Ученейший культуртрегер явил мне не раз мощь в нем живших природных стихий; как кричал на меня он раз: топал ногами и бил кулаком по столу; и потом недель пять продержал в отдаленьи; после же гнев свой на милость сменил; иногда он с такою стремительностью уносился по линии своего последнего внезапного увлечения, что для многих мог выглядеть он настоящей опасностью для музейной культуры, грозя все культуры смести, — он, знаток их!

Однажды, рассерженно набивая свою папироску, взбурлил он в пространство, минуя глазами меня:

— «Вы, Валерий Брюсов, Иванов с вашими дарами — не молокососы даже, а — меньше; и — что там Пушкин?

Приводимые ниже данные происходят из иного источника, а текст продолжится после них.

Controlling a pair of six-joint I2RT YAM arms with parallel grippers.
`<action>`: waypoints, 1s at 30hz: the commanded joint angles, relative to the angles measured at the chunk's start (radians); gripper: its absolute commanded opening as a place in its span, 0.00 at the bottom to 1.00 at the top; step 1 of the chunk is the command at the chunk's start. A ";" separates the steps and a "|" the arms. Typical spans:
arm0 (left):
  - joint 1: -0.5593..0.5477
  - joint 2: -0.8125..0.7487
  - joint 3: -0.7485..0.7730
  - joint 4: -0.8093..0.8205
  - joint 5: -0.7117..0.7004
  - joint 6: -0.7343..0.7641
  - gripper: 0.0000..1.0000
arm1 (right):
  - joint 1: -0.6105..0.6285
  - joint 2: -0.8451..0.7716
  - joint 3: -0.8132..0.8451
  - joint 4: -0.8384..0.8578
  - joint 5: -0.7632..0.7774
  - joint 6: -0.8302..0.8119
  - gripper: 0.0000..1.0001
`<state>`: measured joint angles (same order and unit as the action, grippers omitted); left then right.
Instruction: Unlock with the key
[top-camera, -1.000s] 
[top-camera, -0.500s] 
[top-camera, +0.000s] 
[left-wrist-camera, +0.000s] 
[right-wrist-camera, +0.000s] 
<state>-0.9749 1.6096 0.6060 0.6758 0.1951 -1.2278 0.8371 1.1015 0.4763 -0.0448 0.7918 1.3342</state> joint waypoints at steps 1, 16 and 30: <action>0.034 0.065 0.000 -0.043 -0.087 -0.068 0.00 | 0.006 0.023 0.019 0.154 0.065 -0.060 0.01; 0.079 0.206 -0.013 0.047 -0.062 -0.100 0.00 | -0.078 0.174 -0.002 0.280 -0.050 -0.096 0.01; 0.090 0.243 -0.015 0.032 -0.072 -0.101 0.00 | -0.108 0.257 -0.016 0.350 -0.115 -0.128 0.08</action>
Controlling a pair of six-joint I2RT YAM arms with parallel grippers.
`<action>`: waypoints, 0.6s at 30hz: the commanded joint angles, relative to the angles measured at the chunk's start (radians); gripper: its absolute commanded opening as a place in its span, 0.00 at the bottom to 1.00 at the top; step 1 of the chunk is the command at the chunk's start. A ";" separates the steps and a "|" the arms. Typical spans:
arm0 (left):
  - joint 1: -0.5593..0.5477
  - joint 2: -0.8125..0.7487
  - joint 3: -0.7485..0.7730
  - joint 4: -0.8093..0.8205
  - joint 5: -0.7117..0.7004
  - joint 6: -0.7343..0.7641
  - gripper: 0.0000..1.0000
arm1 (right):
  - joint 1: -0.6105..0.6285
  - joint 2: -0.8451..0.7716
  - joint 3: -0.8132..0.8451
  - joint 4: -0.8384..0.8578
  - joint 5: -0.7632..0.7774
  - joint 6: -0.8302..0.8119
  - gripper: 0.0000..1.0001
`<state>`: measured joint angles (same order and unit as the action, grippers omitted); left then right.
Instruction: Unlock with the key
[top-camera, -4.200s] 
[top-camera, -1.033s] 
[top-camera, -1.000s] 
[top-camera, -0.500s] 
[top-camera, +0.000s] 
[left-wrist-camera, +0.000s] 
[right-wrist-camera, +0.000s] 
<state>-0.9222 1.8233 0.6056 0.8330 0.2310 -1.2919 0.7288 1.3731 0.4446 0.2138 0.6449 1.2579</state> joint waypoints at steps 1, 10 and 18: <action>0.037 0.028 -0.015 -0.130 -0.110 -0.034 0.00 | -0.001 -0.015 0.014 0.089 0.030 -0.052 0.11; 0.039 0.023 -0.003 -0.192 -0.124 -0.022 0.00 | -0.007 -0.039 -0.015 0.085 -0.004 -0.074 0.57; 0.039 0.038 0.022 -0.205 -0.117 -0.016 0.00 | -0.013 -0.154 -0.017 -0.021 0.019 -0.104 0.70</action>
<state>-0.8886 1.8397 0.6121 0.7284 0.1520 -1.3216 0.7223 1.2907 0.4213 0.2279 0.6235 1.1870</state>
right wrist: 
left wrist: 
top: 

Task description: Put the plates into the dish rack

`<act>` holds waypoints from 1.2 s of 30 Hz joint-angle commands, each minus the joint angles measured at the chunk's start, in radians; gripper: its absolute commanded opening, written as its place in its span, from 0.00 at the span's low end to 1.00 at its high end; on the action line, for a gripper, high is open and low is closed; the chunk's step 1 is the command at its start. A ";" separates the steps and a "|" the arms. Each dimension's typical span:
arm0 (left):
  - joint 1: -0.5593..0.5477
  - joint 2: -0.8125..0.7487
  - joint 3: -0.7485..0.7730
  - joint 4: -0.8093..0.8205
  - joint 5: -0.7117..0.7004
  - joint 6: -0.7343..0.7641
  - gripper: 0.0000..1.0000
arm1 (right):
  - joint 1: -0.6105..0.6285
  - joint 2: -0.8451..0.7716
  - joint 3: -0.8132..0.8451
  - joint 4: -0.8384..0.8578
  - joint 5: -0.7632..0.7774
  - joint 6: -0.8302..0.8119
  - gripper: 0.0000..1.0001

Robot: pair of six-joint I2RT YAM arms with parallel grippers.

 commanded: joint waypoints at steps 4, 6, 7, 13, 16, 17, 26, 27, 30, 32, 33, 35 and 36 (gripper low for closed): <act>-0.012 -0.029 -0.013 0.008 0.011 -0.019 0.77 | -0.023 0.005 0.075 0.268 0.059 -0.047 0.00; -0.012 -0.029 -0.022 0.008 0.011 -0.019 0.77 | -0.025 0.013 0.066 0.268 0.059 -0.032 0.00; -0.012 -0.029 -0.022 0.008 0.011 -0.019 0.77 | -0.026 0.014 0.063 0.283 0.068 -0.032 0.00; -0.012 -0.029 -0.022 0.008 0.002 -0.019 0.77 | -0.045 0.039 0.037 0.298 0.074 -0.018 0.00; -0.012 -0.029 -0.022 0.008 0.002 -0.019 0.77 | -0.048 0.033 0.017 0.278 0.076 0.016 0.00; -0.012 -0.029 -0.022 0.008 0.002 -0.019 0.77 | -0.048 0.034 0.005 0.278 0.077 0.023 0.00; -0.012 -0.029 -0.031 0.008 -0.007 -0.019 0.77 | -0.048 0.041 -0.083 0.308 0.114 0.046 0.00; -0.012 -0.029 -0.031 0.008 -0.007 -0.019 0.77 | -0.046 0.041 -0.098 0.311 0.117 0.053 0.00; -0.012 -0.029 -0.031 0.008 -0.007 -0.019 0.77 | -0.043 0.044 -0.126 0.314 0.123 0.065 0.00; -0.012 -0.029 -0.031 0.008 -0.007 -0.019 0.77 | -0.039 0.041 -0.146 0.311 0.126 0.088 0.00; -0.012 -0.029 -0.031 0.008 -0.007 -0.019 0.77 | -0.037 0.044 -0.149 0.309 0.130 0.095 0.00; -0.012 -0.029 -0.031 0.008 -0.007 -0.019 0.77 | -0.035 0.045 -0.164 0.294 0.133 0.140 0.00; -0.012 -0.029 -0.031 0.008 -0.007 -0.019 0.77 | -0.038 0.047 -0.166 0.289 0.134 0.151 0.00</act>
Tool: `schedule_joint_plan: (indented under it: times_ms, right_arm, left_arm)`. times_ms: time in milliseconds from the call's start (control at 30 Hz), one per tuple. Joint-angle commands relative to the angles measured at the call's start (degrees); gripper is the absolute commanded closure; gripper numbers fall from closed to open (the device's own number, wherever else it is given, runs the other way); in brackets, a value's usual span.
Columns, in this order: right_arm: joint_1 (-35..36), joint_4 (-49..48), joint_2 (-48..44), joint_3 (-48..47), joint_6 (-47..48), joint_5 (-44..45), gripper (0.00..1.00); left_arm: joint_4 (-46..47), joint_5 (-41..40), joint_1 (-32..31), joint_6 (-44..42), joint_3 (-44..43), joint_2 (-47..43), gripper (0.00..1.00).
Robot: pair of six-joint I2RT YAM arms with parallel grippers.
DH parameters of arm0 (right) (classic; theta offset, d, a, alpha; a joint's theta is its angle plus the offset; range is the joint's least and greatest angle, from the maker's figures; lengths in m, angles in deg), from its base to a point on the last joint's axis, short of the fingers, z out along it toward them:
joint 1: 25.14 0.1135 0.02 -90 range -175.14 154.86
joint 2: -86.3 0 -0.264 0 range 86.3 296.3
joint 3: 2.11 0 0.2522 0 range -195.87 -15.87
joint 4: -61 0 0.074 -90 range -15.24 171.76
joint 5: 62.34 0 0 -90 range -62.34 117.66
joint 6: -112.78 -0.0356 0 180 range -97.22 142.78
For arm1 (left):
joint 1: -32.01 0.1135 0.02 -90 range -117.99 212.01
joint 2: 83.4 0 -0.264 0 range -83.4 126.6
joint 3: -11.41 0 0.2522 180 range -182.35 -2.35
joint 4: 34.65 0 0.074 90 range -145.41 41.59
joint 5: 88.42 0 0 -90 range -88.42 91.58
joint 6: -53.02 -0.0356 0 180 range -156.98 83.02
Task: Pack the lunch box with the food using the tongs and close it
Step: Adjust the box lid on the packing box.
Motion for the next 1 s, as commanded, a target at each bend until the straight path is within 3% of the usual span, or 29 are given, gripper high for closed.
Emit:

Пушкин юноша перед…»

Перед кем?

Перед… Бяликом.

В чем дело?

В том, что к Гершензону явился поэт Бялик; после беседы с ним М. О. безапелляционно решил: Бялик — гений, которого свет не видал; с Бяликом встретился я через несколько лет; ну да, — умница… но, но, но… О Бялике больше я ничего не слышал от Гершензона: Бялик — потух в нем.

Или: однажды М. О., поставив меня перед двумя квадратами супрематиста Малевича (черным и красным), заклокотал, заплевал; и — серьезнейше выпалил голосом лекционным, суровым:

— «История живописи и все эти Врубели перед такими квадратами — нуль!»

Он стоял пред квадратами, точно молясь им; и я стоял: ну да, — два квадрата; он мне объяснял тогда: глядя на эти квадраты (черный и красный), переживает он падение старого мира:

— «Вы посмотрите-ка: рушится все».

Это было в 1916 году, незадолго до революции; перед квадратами М. О. переживал свой будущий «большевизм»; с первых же дней революции — где Малевич, супрематисты? Но тогда обнаружилось: для своих кадетских друзей он — свирепейший большевик.

И когда он пылал увлеченьем, «кумиры», которыми он с таким мастерством оперировал в книгах, отодвигались на задний план (Пушкин, Печерин и Огарев); господствовали минутные увлечения, не попадавшие в книги; и ими не раз он грешил, потому что в минуту своих обуянностей был как слепой; путал даже не так, как большой, а как маленький, в драку вступивший ребенок; считаю несчастным, но, к счастью, минутным заскоком составленный некогда им сборник «Вехи»; хотел он сказать «нет» кадетской общественности; а повел себя, как черносотенник; вскоре по выходе «Вех» Гершензон испугался того, что наделал; позднее о «Вехах» — ни слова; ни слова и я, потому что я понял: хотел-то он выскочить из интеллигенции; и сослепа выскочил не туда; его подлинная природа сказалась поздней: не в сочувствии даже к Октябрьскому перевороту, а в воистину диком, ревущем восторге, с которым он встретил его.